Bond market jitters start to weigh on post-Trump rally
Yields on the USA 10-year Treasury notes climbed to their highest since January on Monday at 2.28 percent, while 30-year paper reached 3 percent.
Bond yields are up in the eurozone’s financially stressed countries, such as Italy, Spain and Portugal and the moves have been quite pronounced over the last few days. Markets in Southeast Asia fell, with Indonesia’s benchmark down 2.2 percent.
Bonds extended their price drop and yield gain after remarks by European Central Bank Vice President Vitor Constâncio at an event on Monday, according to Pissouros.
While bond yields around the world are being propelled higher, ANZ cautions that it may be hard for the move to be sustained in the absence of concrete policy announcements from Trump.
Although some reports referred to this as a “global bond rout” as the prices of those assets fell, observers note that rising bond yields are good for pension funds.
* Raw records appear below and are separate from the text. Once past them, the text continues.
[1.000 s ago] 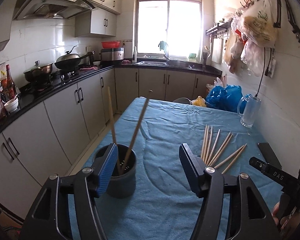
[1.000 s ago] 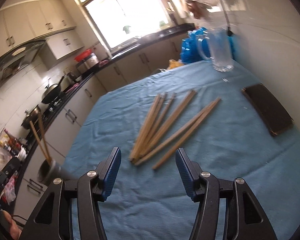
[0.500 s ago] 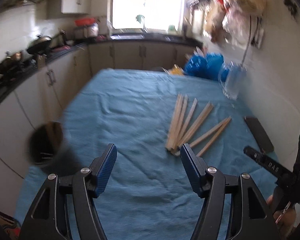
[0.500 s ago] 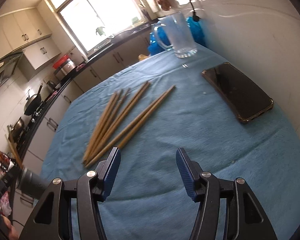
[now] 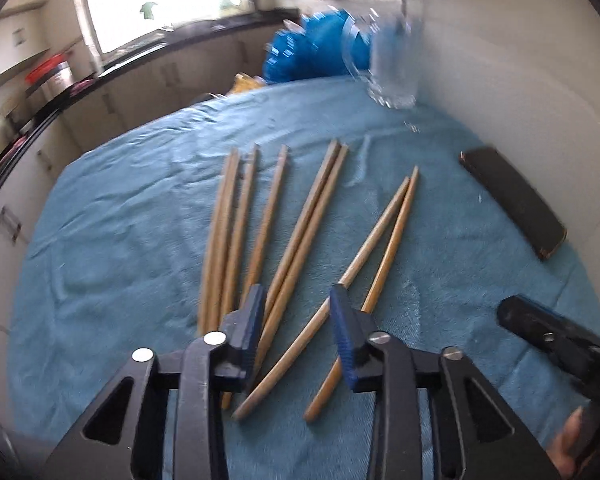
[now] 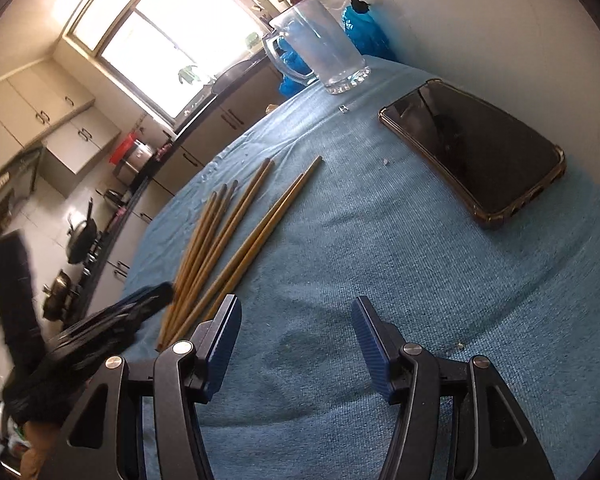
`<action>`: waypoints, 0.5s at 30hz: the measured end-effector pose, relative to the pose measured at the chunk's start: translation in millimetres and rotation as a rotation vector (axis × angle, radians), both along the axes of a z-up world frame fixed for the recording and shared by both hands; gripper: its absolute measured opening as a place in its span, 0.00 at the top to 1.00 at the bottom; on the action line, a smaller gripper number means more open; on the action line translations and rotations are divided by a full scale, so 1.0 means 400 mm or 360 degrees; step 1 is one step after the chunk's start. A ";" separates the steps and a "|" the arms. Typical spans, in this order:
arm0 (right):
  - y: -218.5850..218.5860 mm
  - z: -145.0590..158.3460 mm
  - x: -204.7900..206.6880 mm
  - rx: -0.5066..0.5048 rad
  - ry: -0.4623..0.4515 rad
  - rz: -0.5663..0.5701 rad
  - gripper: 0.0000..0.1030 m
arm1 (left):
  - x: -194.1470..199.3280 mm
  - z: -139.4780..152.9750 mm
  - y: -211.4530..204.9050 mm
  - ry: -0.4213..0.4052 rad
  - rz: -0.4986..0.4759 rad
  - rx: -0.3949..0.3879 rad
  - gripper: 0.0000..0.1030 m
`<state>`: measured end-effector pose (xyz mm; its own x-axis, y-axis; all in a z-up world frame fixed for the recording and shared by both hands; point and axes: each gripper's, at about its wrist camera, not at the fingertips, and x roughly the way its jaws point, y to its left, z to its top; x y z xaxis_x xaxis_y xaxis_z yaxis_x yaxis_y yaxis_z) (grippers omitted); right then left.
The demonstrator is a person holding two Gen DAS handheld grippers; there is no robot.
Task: Organize utensils
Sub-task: 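Move the left gripper back to the chopsticks and close on one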
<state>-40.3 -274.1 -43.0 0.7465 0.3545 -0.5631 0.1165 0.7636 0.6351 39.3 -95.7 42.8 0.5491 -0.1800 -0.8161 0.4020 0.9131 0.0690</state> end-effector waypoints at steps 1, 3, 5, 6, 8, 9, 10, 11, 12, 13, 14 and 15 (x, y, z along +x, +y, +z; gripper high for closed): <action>0.001 0.000 0.000 0.0008 -0.0001 0.0001 0.40 | 0.008 -0.011 -0.007 0.0026 -0.0026 0.0009 0.78; 0.003 0.000 -0.001 0.0016 -0.0004 0.0006 0.39 | 0.019 -0.028 -0.016 0.0056 -0.0056 0.0039 0.80; 0.005 0.000 0.001 0.0025 -0.0007 0.0019 0.38 | 0.020 -0.031 -0.022 0.0036 -0.0077 0.0044 0.80; 0.004 -0.001 0.000 0.0030 -0.0007 0.0025 0.38 | 0.019 -0.031 -0.024 0.0035 -0.0086 0.0047 0.80; 0.006 0.000 0.000 0.0027 -0.0008 0.0026 0.38 | 0.022 -0.033 -0.034 0.0039 -0.0120 0.0071 0.80; 0.007 0.000 -0.001 0.0026 -0.0009 0.0026 0.38 | 0.023 -0.036 -0.042 0.0044 -0.0145 0.0083 0.80; 0.008 0.000 0.001 0.0026 -0.0008 0.0026 0.38 | 0.022 -0.042 -0.050 0.0078 -0.0176 0.0101 0.80; 0.008 0.001 0.000 0.0025 -0.0009 0.0026 0.38 | 0.018 -0.050 -0.057 0.0100 -0.0201 0.0125 0.80; 0.008 0.001 0.000 0.0025 -0.0010 0.0026 0.38 | 0.011 -0.049 -0.061 0.0067 -0.0215 0.0142 0.80; 0.009 0.001 0.000 0.0025 -0.0010 0.0025 0.38 | 0.009 -0.049 -0.064 0.0063 -0.0224 0.0155 0.80; 0.011 0.001 0.000 0.0023 -0.0011 0.0024 0.38 | 0.009 -0.048 -0.062 0.0075 -0.0218 0.0152 0.87; 0.011 0.000 0.000 0.0021 -0.0011 0.0025 0.38 | 0.010 -0.047 -0.056 0.0097 -0.0203 0.0132 0.89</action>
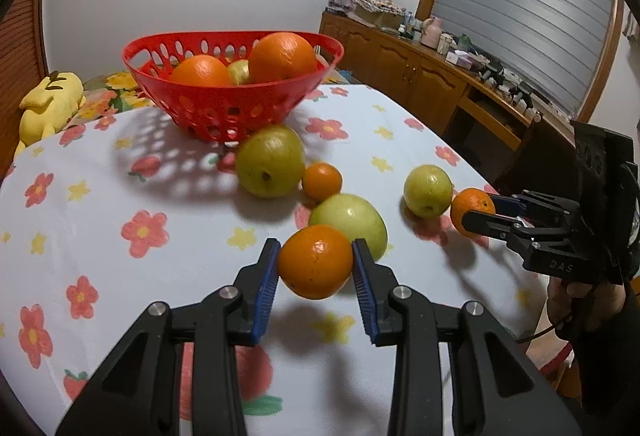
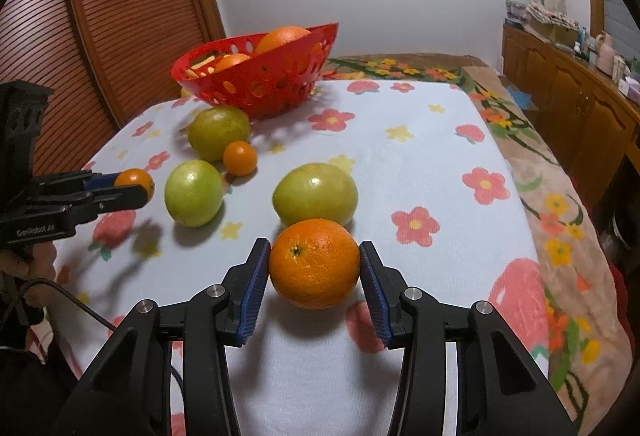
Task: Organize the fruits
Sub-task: 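Grasp a tangerine on the cloth with the left tool while the right tool grasps another tangerine, then carry the tangerine in the left tool to the basket while the right tool releases its tangerine inside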
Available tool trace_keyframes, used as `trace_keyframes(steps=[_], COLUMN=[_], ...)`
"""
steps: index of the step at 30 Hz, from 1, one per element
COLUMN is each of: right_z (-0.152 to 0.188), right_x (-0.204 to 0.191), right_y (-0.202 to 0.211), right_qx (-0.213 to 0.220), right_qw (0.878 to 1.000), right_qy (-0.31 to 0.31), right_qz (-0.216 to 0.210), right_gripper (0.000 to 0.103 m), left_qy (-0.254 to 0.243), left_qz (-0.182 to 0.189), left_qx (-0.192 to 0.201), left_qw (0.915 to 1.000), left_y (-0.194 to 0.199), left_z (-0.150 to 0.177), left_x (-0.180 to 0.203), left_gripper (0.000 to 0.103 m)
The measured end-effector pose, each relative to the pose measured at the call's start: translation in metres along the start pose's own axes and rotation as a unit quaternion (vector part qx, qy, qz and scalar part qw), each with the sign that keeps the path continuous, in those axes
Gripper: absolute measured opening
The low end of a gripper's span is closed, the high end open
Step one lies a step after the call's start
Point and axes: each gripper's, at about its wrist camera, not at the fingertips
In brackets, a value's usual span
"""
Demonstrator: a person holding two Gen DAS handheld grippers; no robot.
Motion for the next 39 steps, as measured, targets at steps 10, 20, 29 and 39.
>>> trace_keyframes(steps=[10, 20, 29, 39], right_z=[-0.013, -0.023, -0.039, -0.068], right_x=[-0.008, -0.013, -0.019, -0.033], right_y=[0.007, 0.010, 0.010, 0.004], right_qx=[0.010, 0.014, 0.022, 0.030], right_qw=[1.000, 1.000, 0.999, 0.998], right_qy=[0.014, 0.025, 0.034, 0.055], right_qz=[0.000, 0.000, -0.007, -0.019], right_gripper=[0.045, 0.045, 0.045, 0.045], left_qy=[0.010, 0.014, 0.016, 0.013], left_qz=[-0.008, -0.014, -0.024, -0.031], left_qx=[0.022, 0.039, 0.050, 0.059], left_qw=[0.9997, 0.9990, 0.9983, 0.9977], left_y=[0.016, 0.027, 0.034, 0.037], left_z=[-0.007, -0.015, -0.022, -0.040], left_x=[-0.009, -0.016, -0.023, -0.031], left_gripper=[0.034, 0.034, 0.034, 0.034])
Point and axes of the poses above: each gripper's, at about its wrist camera, not at the fingertips, and y roughly against the way its jaws point, x to its right, z to its underside, and after that the axes turned 7 degrees about -x, right-handed
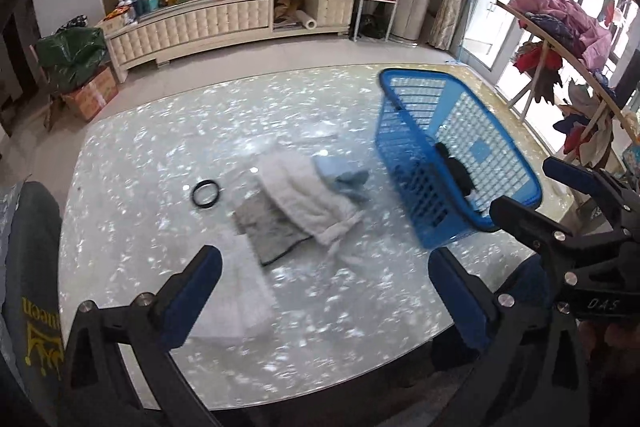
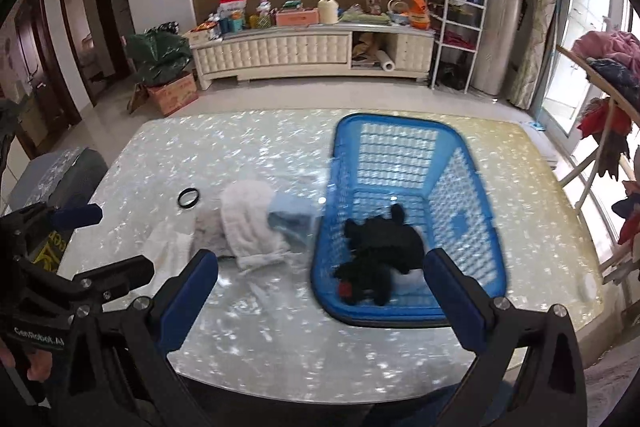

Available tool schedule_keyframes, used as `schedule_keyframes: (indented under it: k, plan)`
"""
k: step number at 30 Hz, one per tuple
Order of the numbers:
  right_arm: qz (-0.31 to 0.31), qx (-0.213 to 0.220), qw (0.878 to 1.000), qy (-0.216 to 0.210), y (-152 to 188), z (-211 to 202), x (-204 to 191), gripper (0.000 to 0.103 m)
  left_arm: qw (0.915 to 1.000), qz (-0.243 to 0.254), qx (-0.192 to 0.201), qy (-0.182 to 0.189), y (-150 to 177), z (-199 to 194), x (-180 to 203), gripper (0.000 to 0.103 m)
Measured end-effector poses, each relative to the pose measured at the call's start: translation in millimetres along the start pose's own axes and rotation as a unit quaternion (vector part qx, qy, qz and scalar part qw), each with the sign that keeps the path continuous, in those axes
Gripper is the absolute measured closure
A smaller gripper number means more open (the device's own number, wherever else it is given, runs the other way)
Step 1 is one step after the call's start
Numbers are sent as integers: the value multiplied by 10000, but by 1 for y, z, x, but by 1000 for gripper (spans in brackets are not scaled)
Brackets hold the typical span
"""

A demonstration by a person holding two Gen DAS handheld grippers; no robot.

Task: Organize soft objects
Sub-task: 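Move the left tool to the white quilted towel while the right tool approaches the light blue cloth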

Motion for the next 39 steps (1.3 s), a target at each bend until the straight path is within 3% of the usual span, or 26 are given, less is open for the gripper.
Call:
schedule_keyframes:
  k: [20,39]
  plan:
    - [-594,-464,9971,-94,-18,52,-73,0,9956,-818,-442,-143,34,21,-115,1]
    - [-573,-1049,9928,-119,-23,112,-87,0,9823,-1237,-1406,-29,53,115,-173,1]
Point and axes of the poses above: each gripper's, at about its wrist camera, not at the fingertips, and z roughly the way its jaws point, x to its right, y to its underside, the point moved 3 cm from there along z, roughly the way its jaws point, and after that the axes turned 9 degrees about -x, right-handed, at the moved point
The dollar has been on a tear since the shock victory of Trump in the United States presidential election on November 8 triggered a massive sell off in Treasuries.
Trump, who beat Democratic rival Hillary Clinton, campaigned on tax cuts, trade restrictions and a $1 trillion boost to infrastructure spending. He reiterated the priority to create jobs in a wide-ranging interview with CBS “60 Minutes” aired Sunday night.
TRUMP FACTOR: Stock investors have largely reacted positively to the prospect of a Trump presidency. This should boost growth and in turn inflation.
Further spooking bond investors, large fiscal stimulus typically requires a rise in government bond issuance for funding.
There has been an increase in USA 2-year yields to touch the 1.00% level for the first time since early January.
The sell-off has pummeled emerging markets and yields have soared in Mexico, Brazil and Argentina.
China’s yuan lost another third of a percent to fall to its weakest since before the launch of its offshore market in 2010, while the yen and the euro both sank by nearly another full percentage point to multi-month lows. Portuguese yields rose to 3.58%, the highest since June. While developed world equities rallied on Monday, emerging markets continued to weaken, knocked by a strengthening U.S. dollar and fears over trade protectionism.
The result was a surge in inflation expectations.
The greenback rallied to a 5-month high of 107.65 against the Japanese yen, up by 1 percent from Friday’s closing value of 106.59. “The cracks have been forming for five years – we’re in this slow-grinding higher phase in yields”, he said. It fell $1.25 on Friday to $43.41 a barrel.
While the outlook for inflation is picking up, costs have yet to match the Fed’s target. Fed Chairwoman Janet Yellen signaled last month that she would tolerate inflation running a bit hotter than 2% in order to fulfill its inflation mandate. Market sources say that the selling on Monday was not quite as heavy, but Irish bonds prices continued to weaken in line with global markets. Here’s why: In recent months, a main argument for buying stocks has been that equities provide regular dividend payments that are much higher than yields on benchmark government bonds.
The Australian dollar, often used as a proxy for EM currencies, had held up due to higher commodity prices and the improvement in risk sentiment in the sharemarket, Mr Catril said.
The selloff wiped a record $1.2 trillion off the value of bonds around the world last week when Trump was elected US president. The odds were 81% last week.
Adam Slater of Oxford Economics said: “The US election has prompted a sharp re-pricing of many financial assets, based on expectations of a significant shift in US fiscal policy”. JPMorgan Chase picked up 2.82 dollars, or 3.7%, to 79.51 dollars.
The rise “may hurt economic growth”, he said.
“People are repricing the Fed on the basis of that so it all seems to be a relatively straightforward”.